* _Exercise brief_:
Would you transcribe the data word for word?

* _Data_:
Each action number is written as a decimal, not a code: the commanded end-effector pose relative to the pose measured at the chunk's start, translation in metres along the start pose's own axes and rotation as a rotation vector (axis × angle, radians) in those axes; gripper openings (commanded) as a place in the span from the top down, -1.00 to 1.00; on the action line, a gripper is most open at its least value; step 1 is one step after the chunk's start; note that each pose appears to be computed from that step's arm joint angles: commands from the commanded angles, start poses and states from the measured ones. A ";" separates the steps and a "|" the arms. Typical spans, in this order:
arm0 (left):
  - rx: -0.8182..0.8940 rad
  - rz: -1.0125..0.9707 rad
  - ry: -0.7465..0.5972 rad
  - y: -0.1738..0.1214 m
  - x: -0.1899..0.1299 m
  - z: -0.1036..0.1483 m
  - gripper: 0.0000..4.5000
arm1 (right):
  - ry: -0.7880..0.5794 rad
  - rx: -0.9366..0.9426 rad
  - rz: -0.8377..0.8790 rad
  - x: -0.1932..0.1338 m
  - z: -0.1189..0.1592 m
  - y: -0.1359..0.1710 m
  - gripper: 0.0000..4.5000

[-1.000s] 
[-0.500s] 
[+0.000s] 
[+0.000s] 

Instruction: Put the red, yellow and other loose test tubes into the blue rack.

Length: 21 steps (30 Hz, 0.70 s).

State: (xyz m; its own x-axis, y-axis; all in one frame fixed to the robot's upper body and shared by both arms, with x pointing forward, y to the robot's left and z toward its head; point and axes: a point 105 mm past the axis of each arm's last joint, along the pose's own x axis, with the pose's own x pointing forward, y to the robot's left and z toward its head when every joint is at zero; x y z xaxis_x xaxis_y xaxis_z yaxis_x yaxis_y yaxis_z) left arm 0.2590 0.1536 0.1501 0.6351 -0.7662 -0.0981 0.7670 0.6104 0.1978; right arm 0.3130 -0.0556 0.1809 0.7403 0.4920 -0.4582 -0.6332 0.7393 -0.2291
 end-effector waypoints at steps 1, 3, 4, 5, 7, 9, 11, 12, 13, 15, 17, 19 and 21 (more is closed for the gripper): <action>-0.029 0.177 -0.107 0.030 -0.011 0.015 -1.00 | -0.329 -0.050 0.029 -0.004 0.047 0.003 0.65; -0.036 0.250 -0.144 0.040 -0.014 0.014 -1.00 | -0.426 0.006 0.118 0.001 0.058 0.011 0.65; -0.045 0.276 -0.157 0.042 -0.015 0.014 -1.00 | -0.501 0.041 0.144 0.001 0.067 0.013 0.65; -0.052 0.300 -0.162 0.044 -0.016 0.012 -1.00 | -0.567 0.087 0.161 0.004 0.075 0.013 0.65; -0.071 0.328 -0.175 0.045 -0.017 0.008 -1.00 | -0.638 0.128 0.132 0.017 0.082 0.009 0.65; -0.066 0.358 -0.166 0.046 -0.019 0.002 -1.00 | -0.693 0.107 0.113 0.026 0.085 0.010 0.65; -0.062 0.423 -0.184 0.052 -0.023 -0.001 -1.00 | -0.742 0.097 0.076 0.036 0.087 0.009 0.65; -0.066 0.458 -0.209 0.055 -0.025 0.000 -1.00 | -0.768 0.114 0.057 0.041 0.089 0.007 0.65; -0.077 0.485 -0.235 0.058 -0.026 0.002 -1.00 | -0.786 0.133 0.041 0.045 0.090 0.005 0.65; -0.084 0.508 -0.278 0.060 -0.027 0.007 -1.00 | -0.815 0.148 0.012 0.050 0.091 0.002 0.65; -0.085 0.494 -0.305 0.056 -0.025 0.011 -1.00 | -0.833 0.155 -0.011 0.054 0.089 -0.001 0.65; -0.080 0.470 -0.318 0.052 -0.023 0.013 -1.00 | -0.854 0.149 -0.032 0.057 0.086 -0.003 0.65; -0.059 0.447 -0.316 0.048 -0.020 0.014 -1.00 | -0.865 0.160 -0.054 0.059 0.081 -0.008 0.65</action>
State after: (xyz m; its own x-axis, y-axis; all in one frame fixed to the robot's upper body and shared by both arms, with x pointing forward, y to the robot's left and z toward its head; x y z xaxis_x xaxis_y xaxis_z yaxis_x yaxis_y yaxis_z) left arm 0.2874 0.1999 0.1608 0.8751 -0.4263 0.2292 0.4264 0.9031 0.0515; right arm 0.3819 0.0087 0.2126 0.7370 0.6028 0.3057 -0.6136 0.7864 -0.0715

* _Answer to this task_:
Each action number is written as a decimal, not a code: the commanded end-effector pose relative to the pose measured at the chunk's start, translation in metres along the start pose's own axes and rotation as a rotation vector (axis × angle, radians) in those axes; gripper openings (commanded) as a place in the span from the top down, -1.00 to 1.00; on the action line, a gripper is most open at its least value; step 1 is one step after the chunk's start; note that each pose appears to be computed from that step's arm joint angles: commands from the commanded angles, start poses and states from the measured ones. A ";" separates the steps and a "|" the arms. Typical spans, in this order:
arm0 (left):
  - rx: -0.8182..0.8940 rad
  - rz: -1.0125..0.9707 rad
  - ry: -0.7465..0.5972 rad
  - y: -0.1738..0.1214 m
  - x: -0.1899..0.1299 m
  - z: -0.1036..0.1483 m
  - gripper: 0.0000..4.5000
arm1 (right):
  - ry: -0.7880..0.5794 rad
  - rx: -0.9366..0.9426 rad
  - rz: -0.8377..0.8790 rad
  - x: -0.1932..0.1338 m
  - z: -0.1189..0.1592 m
  - y: -0.1359..0.1710 m
  - gripper: 0.0000..4.5000

[-1.000s] 
[-0.500s] 
[+0.000s] 
[+0.000s] 

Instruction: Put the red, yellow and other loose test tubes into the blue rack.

Length: 21 steps (30 Hz, 0.70 s).

State: (xyz m; its own x-axis, y-axis; all in one frame fixed to the robot's upper body and shared by both arms, with x pointing forward, y to the robot's left and z toward its head; point and axes: a point 105 mm past the axis of each arm's last joint, along the pose's own x axis, with the pose's own x pointing forward, y to the robot's left and z toward its head when every joint is at zero; x y z xaxis_x xaxis_y xaxis_z yaxis_x yaxis_y yaxis_z) left arm 0.2590 0.1536 0.1501 0.6351 -0.7662 -0.0981 0.7670 0.6104 0.1978; right arm 0.3130 -0.0556 0.1809 0.7403 0.4920 -0.4582 -0.6332 0.7393 -0.2291
 end-effector waypoints at steps 1, 3, 4, 5, 7, 9, 11, 12, 13, 15, 17, 19 and 21 (more is closed for the gripper): <action>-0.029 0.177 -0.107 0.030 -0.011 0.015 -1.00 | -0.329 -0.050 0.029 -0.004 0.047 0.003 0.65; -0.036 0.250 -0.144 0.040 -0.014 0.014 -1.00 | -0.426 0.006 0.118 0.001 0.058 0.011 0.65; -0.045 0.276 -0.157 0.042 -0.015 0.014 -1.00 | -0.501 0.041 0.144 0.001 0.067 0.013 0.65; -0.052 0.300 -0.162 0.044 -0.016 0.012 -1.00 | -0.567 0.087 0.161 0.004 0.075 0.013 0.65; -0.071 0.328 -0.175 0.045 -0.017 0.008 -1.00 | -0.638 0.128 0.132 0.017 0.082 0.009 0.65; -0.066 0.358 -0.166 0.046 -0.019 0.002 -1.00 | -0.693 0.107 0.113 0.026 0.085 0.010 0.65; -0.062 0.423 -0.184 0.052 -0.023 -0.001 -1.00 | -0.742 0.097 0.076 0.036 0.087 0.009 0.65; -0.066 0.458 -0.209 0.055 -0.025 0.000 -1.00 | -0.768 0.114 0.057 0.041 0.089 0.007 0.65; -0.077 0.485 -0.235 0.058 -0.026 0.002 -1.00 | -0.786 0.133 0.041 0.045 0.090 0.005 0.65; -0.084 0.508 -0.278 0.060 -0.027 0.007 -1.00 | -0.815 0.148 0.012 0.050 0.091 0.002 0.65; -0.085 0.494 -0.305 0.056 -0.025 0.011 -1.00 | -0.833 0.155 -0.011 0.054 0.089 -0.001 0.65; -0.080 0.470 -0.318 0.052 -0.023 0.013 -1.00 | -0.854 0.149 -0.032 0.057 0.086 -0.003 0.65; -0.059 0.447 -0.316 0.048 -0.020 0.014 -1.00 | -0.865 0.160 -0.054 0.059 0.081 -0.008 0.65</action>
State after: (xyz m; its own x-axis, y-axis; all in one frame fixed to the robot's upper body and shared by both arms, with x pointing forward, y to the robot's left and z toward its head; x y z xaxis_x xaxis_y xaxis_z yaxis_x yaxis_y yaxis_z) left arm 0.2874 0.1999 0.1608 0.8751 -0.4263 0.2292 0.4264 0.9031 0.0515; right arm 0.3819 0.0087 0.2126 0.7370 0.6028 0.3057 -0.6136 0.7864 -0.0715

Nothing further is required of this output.